* Task objective: Retype, exactly as they appear below, the lines between the line holding "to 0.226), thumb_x" and the line holding "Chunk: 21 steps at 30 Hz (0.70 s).", both ends included.

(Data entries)
--- START ---
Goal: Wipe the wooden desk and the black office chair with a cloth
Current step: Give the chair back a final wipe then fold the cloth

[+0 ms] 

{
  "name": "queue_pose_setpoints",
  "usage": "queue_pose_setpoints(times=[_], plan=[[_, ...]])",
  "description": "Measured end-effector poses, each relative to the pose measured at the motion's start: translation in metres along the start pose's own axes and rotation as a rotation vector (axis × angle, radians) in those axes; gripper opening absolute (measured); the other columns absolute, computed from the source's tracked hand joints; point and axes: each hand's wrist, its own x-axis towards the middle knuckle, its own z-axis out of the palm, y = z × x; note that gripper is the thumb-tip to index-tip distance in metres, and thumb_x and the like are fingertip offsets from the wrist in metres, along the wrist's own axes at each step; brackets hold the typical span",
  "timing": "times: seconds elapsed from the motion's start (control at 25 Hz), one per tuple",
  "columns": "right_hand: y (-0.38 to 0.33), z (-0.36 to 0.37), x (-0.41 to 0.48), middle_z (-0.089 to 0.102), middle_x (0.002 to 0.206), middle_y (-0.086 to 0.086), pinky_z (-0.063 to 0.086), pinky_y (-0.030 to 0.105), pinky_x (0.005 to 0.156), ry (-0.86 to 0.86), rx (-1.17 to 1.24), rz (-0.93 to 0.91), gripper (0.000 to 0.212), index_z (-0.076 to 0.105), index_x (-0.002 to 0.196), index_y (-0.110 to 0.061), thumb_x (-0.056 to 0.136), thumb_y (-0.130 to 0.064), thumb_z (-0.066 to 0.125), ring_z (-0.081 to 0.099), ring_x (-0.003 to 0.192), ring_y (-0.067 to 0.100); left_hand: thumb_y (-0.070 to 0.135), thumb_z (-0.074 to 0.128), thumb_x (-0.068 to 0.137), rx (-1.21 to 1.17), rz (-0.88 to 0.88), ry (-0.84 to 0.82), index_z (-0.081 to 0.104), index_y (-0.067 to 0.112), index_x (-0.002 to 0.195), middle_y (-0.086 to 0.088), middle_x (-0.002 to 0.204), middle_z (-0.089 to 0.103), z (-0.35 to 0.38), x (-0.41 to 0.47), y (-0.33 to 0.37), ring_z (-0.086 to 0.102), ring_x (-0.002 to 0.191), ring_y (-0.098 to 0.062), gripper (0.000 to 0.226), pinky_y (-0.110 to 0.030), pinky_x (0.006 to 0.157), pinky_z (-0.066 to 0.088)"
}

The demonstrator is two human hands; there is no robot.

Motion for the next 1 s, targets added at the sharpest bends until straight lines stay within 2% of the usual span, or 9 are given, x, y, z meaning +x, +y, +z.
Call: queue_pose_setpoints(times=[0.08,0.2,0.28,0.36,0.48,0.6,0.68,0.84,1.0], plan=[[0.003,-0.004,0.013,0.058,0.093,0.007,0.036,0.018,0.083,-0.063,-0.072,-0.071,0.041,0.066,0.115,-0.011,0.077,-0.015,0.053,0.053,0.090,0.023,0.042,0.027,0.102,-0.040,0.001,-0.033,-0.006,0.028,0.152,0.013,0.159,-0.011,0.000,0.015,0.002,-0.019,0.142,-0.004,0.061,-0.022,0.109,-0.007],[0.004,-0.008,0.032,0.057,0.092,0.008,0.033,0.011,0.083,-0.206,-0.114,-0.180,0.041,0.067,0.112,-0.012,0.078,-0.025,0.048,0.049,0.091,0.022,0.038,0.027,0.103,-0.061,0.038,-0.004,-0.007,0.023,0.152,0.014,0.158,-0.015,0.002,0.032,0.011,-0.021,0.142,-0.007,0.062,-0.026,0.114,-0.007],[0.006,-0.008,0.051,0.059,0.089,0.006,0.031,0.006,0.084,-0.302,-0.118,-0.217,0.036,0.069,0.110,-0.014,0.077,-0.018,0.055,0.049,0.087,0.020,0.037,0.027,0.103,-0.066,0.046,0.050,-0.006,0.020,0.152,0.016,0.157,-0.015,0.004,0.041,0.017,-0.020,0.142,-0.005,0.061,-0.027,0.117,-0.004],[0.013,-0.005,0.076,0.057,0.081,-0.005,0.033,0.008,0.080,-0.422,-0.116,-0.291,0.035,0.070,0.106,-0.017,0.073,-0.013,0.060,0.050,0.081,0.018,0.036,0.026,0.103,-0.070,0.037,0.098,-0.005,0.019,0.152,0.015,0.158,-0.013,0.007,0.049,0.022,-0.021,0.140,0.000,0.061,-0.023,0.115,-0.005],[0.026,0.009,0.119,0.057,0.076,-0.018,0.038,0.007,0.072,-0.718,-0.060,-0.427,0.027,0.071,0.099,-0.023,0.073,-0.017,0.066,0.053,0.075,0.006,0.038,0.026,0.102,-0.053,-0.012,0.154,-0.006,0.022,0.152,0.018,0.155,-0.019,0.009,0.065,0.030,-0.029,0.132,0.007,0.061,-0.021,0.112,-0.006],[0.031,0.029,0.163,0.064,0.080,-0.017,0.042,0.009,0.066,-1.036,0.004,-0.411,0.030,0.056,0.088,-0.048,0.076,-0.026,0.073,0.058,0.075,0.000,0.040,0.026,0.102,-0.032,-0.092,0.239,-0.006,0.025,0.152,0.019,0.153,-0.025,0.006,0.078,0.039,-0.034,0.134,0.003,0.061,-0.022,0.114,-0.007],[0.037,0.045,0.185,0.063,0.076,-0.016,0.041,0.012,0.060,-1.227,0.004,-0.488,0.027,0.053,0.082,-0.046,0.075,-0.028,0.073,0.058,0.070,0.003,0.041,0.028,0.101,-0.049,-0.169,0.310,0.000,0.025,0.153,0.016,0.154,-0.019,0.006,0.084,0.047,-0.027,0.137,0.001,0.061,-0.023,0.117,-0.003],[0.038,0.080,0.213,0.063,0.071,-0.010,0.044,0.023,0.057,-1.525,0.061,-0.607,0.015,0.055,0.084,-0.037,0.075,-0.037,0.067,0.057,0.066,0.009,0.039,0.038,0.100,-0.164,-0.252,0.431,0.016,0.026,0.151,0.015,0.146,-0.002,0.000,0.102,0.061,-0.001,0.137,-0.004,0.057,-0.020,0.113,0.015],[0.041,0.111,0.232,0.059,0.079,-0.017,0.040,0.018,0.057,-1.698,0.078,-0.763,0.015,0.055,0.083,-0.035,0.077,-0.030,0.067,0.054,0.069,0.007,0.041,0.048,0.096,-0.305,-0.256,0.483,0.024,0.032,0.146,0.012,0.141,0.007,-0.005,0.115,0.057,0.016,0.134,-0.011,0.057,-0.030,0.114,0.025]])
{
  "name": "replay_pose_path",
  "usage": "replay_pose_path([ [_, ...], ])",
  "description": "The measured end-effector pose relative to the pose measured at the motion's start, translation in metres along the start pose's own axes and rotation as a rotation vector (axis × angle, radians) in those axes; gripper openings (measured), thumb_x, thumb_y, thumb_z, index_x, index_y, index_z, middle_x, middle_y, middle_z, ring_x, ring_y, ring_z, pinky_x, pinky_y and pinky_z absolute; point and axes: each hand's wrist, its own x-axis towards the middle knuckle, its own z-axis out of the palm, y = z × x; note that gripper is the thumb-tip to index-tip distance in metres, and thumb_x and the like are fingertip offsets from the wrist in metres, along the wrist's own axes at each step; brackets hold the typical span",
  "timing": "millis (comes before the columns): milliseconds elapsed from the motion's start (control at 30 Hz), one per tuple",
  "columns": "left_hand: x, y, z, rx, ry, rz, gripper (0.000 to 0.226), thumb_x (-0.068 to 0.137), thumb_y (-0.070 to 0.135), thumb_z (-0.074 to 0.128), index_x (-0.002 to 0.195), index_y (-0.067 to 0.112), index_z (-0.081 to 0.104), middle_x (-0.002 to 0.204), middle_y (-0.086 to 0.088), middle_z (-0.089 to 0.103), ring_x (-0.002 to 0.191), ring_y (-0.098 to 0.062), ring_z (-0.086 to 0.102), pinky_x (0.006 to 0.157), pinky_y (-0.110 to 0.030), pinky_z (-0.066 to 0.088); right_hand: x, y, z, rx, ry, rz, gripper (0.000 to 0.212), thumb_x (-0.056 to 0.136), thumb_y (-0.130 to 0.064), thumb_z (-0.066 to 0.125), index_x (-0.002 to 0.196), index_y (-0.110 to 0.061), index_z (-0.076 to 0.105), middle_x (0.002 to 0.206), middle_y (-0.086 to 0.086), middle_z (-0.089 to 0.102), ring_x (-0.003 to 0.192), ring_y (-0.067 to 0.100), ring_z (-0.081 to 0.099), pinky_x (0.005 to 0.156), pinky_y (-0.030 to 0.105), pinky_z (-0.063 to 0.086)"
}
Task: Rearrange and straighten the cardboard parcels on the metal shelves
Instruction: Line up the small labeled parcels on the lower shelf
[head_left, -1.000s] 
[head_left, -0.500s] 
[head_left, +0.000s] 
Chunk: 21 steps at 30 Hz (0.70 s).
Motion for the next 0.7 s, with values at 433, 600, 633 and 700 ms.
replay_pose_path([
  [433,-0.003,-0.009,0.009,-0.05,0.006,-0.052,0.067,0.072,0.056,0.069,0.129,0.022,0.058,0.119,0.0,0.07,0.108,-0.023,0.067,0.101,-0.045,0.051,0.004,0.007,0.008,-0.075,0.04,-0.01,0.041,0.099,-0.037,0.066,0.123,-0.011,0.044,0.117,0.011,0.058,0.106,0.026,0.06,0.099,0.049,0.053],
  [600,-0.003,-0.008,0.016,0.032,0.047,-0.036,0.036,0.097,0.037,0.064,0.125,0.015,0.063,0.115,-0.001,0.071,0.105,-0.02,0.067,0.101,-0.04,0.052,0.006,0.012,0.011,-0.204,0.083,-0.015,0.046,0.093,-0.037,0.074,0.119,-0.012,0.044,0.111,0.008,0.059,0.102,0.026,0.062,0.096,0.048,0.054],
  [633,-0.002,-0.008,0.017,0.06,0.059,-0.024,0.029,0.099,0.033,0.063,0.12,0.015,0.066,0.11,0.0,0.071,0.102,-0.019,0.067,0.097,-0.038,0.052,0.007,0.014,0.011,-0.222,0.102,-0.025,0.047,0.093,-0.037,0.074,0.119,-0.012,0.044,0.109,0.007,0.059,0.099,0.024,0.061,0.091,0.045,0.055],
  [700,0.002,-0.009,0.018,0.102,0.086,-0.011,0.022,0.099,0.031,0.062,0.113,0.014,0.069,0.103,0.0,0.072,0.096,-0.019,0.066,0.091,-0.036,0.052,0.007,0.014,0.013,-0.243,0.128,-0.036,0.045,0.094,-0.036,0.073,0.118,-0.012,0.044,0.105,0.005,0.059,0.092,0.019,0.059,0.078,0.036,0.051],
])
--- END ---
* Output for this task:
  "columns": "left_hand: x, y, z, rx, ry, rz, gripper (0.000 to 0.226), thumb_x (-0.068 to 0.137), thumb_y (-0.070 to 0.135), thumb_z (-0.074 to 0.128), index_x (-0.002 to 0.195), index_y (-0.067 to 0.112), index_z (-0.081 to 0.104), middle_x (-0.002 to 0.204), middle_y (-0.086 to 0.088), middle_z (-0.089 to 0.103), ring_x (-0.002 to 0.191), ring_y (-0.098 to 0.062), ring_z (-0.086 to 0.102), pinky_x (0.006 to 0.157), pinky_y (-0.110 to 0.030), pinky_z (-0.066 to 0.088); right_hand: x, y, z, rx, ry, rz, gripper (0.000 to 0.212), thumb_x (-0.056 to 0.136), thumb_y (-0.130 to 0.064), thumb_z (-0.066 to 0.125), index_x (-0.002 to 0.196), index_y (-0.110 to 0.061), index_z (-0.076 to 0.105), middle_x (0.002 to 0.206), middle_y (-0.086 to 0.086), middle_z (-0.089 to 0.102), ring_x (-0.003 to 0.192), ring_y (-0.067 to 0.100), ring_z (-0.081 to 0.099), pinky_x (0.005 to 0.156), pinky_y (-0.030 to 0.105), pinky_z (-0.063 to 0.086)"
}
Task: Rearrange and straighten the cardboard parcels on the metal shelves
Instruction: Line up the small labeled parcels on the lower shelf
[head_left, -1.000s] 
[head_left, -0.500s] 
[head_left, +0.000s] 
Chunk: 21 steps at 30 Hz (0.70 s).

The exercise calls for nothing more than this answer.